The revenue function of a business is $R(x)=50x$ where $x$ is the number of units sold. The expenditure function is $E(x)=40x+200$.
a) Write the expression for the profit function. Let $P(x)$ be the profit function.
b) If 100 items were sold, what is the profit?
Answer (1)
Define the profit function as the difference between revenue and expenditure: P ( x ) = R ( x ) − E ( x ) .
Substitute the given revenue and expenditure functions: P ( x ) = 50 x − ( 40 x + 200 ) .
Simplify the profit function: P ( x ) = 10 x − 200 .
Calculate the profit for 100 items: P ( 100 ) = 10 ( 100 ) − 200 = 800 . The profit is 800 .
Explanation
Understanding the Problem We are given the revenue function R ( x ) = 50 x and the expenditure function E ( x ) = 40 x + 200 , where x is the number of units sold. We need to find the profit function P ( x ) and then calculate the profit when 100 items are sold.
Finding the Profit Function The profit function, P ( x ) , is the difference between the revenue function, R ( x ) , and the expenditure function, E ( x ) . Therefore, we have P ( x ) = R ( x ) − E ( x ) Substituting the given expressions for R ( x ) and E ( x ) , we get P ( x ) = 50 x − ( 40 x + 200 ) Simplifying the expression, we have P ( x ) = 50 x − 40 x − 200 P ( x ) = 10 x − 200
Calculating the Profit Now, we need to find the profit when 100 items are sold.
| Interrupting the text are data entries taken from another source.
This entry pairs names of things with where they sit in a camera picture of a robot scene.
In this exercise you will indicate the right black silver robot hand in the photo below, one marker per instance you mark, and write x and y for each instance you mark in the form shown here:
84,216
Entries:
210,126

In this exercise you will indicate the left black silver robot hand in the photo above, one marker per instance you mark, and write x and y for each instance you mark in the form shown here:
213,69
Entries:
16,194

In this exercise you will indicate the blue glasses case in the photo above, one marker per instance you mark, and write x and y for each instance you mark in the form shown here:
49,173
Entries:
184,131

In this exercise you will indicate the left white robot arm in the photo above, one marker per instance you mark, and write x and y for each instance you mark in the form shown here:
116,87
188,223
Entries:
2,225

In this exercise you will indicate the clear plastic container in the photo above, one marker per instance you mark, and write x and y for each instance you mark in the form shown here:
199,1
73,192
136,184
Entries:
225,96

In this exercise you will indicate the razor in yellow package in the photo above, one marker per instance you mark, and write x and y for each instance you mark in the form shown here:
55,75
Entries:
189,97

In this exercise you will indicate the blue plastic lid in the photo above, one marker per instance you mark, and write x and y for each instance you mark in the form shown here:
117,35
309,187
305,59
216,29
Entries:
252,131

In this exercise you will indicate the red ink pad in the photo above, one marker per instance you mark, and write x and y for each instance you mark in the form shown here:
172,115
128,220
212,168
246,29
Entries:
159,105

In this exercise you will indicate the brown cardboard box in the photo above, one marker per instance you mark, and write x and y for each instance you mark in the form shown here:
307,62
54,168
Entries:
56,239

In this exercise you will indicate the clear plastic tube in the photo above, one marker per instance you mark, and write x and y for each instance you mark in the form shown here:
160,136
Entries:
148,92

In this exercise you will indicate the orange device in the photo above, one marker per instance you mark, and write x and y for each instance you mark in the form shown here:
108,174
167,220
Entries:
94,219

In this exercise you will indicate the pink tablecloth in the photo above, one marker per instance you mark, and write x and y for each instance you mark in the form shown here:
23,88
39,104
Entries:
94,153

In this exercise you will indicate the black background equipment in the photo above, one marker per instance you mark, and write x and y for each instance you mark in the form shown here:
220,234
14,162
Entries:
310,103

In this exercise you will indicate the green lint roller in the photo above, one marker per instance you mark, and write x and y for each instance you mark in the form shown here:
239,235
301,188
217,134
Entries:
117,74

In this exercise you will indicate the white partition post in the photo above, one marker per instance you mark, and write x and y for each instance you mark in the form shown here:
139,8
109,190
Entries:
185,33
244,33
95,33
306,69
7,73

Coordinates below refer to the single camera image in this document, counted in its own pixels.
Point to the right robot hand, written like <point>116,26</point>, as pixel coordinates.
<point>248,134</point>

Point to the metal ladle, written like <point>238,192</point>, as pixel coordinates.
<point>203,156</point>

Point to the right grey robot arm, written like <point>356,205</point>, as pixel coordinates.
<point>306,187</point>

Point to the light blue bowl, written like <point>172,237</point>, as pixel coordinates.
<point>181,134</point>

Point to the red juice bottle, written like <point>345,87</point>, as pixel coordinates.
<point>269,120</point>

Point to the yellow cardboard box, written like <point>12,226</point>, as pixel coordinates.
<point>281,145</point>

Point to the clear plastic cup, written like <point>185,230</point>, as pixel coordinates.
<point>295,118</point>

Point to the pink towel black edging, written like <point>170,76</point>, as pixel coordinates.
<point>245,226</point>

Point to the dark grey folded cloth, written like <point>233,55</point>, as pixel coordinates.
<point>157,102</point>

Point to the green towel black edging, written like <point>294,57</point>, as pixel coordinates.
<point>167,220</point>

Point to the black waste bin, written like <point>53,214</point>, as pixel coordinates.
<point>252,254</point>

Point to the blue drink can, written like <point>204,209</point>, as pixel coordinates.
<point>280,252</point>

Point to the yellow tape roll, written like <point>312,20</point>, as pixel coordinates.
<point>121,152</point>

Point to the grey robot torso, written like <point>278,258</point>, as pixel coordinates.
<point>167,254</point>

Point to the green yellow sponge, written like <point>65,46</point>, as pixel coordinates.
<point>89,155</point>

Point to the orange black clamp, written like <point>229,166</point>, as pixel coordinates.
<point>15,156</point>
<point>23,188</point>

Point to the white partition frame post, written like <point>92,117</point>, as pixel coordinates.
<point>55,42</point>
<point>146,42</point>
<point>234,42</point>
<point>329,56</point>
This means we need to evaluate P ( 100 ) . Substituting x = 100 into the profit function, we get P ( 100 ) = 10 ( 100 ) − 200 P ( 100 ) = 1000 − 200 P ( 100 ) = 800
Examples
Understanding profit functions is crucial in business. For instance, if you're selling lemonade, your revenue is the money you make per cup, and your expenditure includes the cost of lemons, sugar, and cups. The profit function helps you determine how many cups you need to sell to cover your costs and start making a profit. By analyzing this function, you can make informed decisions about pricing and production levels to maximize your earnings. This concept applies to businesses of all sizes, from lemonade stands to large corporations.